Within this listing, how many lines include the word "Outline"? Only the number should be given.

* **DATA TO USE**
##########

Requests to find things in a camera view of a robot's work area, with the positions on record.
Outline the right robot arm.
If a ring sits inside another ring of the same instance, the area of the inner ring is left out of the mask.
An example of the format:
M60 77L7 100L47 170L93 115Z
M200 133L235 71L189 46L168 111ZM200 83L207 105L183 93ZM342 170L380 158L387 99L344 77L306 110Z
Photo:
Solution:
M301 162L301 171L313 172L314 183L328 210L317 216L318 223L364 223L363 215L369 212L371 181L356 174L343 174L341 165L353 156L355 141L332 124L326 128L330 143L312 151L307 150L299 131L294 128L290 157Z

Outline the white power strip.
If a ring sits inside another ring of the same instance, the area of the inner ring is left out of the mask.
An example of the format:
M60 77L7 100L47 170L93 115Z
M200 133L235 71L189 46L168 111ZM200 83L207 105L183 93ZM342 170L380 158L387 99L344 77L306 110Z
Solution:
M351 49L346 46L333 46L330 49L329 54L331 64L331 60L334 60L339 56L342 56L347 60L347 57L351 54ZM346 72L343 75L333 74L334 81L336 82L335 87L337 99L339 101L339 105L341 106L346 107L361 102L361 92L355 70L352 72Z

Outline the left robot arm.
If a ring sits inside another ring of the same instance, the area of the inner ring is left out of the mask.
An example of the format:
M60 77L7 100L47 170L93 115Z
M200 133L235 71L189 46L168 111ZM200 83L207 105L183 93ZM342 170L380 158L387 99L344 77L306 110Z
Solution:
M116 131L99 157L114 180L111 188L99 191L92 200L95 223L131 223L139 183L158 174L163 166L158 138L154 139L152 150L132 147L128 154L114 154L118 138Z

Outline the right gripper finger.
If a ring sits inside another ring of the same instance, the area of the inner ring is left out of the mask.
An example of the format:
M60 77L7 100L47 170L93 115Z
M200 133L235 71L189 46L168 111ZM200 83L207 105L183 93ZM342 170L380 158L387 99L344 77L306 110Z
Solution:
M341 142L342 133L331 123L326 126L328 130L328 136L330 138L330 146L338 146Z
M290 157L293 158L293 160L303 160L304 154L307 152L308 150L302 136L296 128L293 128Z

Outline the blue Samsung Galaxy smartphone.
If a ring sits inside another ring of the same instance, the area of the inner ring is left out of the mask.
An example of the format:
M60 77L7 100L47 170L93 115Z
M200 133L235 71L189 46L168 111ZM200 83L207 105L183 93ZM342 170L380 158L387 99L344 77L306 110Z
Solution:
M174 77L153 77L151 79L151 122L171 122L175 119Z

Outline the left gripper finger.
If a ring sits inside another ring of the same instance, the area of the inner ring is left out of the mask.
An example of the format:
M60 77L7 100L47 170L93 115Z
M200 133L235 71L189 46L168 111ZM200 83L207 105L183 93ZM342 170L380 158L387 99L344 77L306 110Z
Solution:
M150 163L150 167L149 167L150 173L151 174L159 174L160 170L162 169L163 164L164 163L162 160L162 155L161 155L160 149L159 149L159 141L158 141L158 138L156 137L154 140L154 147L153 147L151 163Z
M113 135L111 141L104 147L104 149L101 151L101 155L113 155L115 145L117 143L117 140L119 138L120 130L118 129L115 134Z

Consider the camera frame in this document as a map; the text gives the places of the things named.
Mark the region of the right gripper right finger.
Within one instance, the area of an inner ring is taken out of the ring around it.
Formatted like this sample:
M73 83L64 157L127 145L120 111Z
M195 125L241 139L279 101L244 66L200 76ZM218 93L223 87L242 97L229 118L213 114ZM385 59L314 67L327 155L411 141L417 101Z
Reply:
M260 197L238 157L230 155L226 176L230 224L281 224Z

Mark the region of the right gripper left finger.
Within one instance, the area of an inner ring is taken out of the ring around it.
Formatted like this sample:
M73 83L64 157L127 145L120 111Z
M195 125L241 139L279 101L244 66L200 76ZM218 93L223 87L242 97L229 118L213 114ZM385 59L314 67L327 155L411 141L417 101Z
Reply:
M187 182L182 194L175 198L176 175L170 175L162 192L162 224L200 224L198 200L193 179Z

##########

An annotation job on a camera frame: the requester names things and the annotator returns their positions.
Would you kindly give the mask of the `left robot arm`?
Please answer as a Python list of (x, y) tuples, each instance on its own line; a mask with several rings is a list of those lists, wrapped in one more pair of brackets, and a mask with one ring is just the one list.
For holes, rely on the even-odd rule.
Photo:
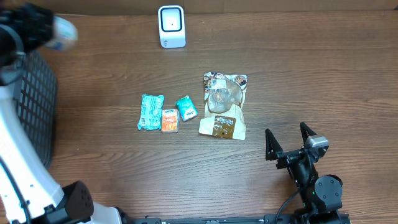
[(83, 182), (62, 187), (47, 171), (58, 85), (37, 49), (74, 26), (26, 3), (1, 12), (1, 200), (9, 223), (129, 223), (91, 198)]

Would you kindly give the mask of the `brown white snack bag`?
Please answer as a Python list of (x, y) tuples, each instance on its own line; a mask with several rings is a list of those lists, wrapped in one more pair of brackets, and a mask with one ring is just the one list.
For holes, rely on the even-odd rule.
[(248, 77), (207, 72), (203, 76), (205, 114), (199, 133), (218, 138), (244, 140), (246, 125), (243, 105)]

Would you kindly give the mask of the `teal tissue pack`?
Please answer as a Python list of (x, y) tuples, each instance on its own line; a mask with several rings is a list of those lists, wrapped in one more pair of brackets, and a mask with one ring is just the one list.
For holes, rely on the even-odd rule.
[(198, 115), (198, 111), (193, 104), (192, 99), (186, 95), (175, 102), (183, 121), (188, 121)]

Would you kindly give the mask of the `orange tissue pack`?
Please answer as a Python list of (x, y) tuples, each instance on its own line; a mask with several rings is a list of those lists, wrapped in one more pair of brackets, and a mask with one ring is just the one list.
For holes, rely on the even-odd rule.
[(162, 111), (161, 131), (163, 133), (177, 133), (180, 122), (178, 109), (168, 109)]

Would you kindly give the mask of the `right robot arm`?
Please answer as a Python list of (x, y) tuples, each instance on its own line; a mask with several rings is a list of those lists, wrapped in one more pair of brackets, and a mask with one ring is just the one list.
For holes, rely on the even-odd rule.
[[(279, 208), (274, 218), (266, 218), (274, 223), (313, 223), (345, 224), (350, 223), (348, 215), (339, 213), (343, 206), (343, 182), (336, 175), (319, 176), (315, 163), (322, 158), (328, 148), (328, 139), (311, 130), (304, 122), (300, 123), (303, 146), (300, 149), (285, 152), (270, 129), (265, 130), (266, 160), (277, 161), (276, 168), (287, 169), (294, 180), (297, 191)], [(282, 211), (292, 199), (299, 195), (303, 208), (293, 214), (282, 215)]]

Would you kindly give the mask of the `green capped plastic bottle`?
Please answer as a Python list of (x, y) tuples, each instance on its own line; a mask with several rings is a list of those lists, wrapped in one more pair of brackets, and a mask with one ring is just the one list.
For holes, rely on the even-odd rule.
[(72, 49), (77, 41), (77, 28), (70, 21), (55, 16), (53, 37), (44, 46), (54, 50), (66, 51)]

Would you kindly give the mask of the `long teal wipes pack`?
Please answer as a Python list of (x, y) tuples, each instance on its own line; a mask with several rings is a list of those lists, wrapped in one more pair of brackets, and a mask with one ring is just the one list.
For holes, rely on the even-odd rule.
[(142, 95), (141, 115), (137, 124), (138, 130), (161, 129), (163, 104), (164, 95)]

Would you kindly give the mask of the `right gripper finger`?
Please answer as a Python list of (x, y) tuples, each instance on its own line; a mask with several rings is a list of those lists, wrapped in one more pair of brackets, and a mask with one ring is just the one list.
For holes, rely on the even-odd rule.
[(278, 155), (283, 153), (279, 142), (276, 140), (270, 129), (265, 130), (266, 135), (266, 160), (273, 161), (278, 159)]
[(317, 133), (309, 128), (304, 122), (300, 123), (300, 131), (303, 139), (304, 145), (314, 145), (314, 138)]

##########

* **ANSWER TO THE EXERCISE**
6